▶ **Goal of the exercise**: The listing below must be repeated word for word, with its images excluded.
====== Dataset excerpt ======
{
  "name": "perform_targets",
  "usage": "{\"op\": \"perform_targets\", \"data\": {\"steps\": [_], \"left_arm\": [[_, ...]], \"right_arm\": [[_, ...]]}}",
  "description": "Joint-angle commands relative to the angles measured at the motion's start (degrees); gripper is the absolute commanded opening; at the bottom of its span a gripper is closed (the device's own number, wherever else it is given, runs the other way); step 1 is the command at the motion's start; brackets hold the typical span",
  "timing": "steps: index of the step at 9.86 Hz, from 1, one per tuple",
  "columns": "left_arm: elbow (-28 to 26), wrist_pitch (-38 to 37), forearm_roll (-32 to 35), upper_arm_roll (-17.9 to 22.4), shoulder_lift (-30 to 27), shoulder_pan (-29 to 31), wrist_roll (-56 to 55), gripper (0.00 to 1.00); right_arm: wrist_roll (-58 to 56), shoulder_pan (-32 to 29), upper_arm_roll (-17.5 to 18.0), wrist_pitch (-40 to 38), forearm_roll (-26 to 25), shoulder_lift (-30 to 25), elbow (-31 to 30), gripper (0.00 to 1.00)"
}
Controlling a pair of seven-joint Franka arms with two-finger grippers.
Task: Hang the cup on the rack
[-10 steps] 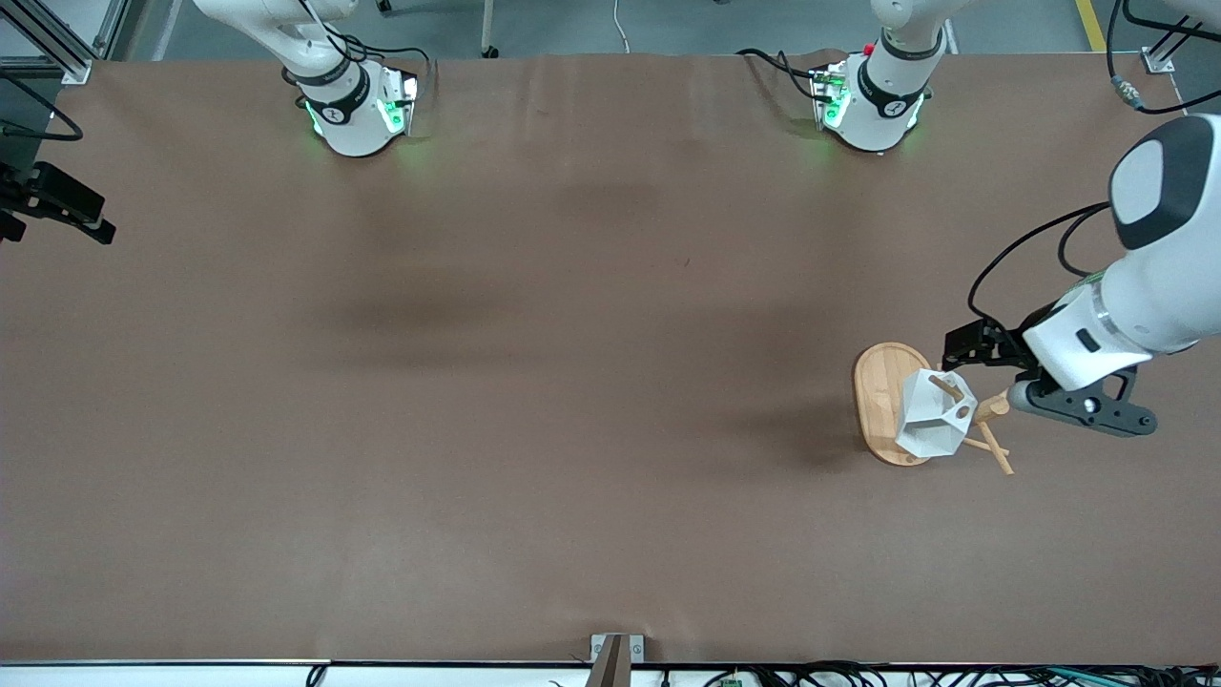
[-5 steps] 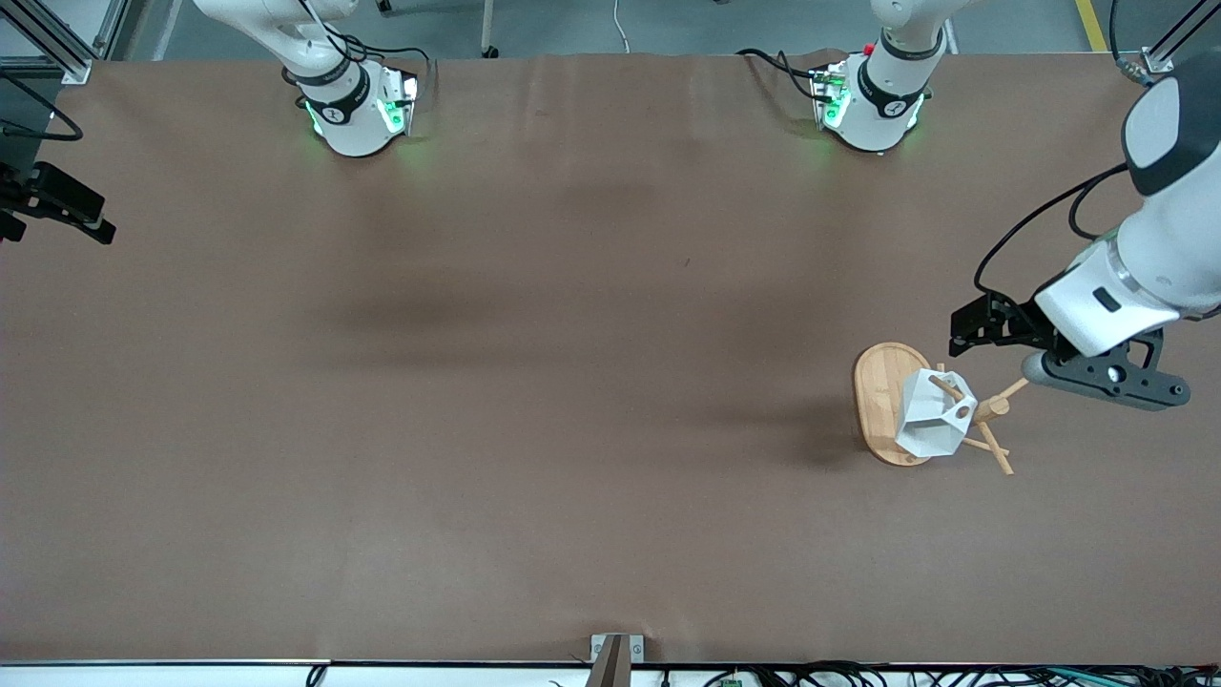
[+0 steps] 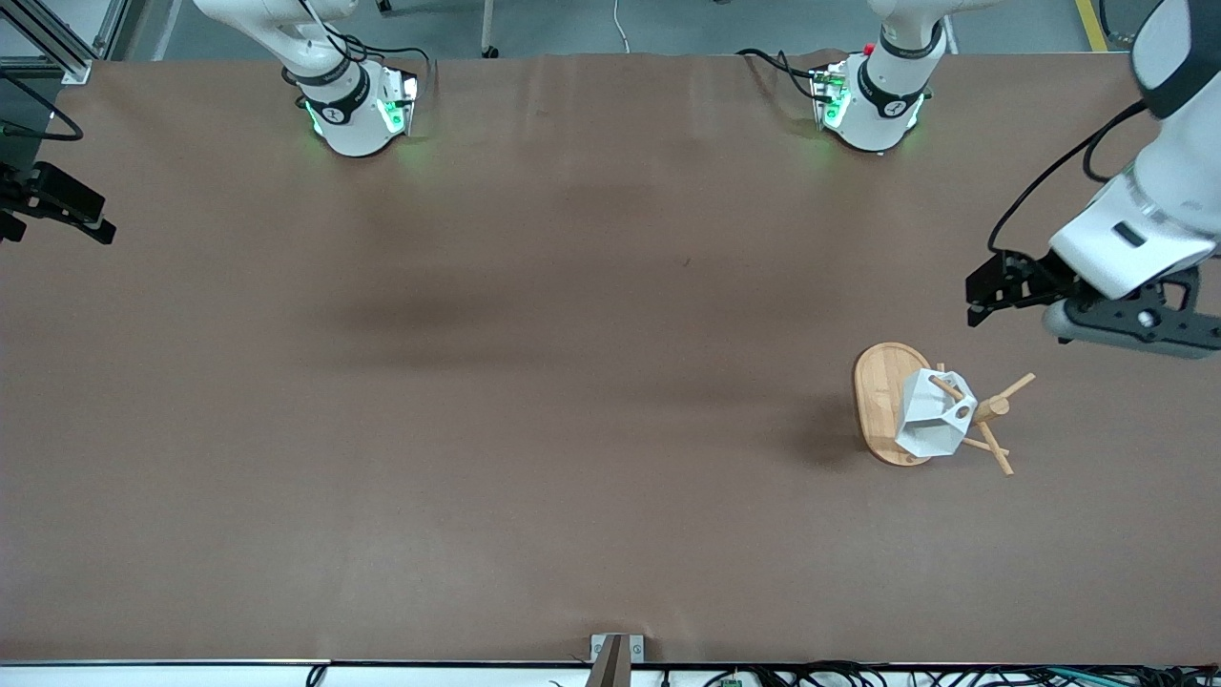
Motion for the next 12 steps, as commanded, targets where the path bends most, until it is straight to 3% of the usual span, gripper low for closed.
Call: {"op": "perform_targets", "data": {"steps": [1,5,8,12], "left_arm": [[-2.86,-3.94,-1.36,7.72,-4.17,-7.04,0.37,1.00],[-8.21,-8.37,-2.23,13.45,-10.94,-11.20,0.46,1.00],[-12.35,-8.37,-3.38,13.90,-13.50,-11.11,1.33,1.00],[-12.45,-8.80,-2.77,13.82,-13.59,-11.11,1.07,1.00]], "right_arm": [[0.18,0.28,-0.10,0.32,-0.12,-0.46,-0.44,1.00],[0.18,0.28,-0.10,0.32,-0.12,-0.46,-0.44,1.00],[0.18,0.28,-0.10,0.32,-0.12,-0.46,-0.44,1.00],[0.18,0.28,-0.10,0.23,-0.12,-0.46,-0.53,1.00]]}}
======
▶ **Output for this exercise**:
{
  "name": "perform_targets",
  "usage": "{\"op\": \"perform_targets\", \"data\": {\"steps\": [_], \"left_arm\": [[_, ...]], \"right_arm\": [[_, ...]]}}",
  "description": "Joint-angle commands relative to the angles measured at the motion's start (degrees); gripper is the absolute commanded opening; at the bottom of its span a gripper is closed (the device's own number, wherever else it is given, runs the other way); step 1 is the command at the motion's start; brackets hold the typical span",
  "timing": "steps: index of the step at 9.86 Hz, from 1, one per tuple",
  "columns": "left_arm: elbow (-28 to 26), wrist_pitch (-38 to 37), forearm_roll (-32 to 35), upper_arm_roll (-17.9 to 22.4), shoulder_lift (-30 to 27), shoulder_pan (-29 to 31), wrist_roll (-56 to 55), gripper (0.00 to 1.00); right_arm: wrist_roll (-58 to 56), shoulder_pan (-32 to 29), upper_arm_roll (-17.5 to 18.0), wrist_pitch (-40 to 38), forearm_roll (-26 to 25), shoulder_lift (-30 to 25), elbow (-31 to 30), gripper (0.00 to 1.00)"
}
Controlling a pair of seven-joint Franka arms with two-finger grippers.
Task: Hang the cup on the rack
[-10 steps] 
[-5 steps] 
[+0 steps] 
Motion for the next 12 steps, as commanded, targets where the path bends most, until it is straight to 3% of the usual span, gripper low for closed.
Call: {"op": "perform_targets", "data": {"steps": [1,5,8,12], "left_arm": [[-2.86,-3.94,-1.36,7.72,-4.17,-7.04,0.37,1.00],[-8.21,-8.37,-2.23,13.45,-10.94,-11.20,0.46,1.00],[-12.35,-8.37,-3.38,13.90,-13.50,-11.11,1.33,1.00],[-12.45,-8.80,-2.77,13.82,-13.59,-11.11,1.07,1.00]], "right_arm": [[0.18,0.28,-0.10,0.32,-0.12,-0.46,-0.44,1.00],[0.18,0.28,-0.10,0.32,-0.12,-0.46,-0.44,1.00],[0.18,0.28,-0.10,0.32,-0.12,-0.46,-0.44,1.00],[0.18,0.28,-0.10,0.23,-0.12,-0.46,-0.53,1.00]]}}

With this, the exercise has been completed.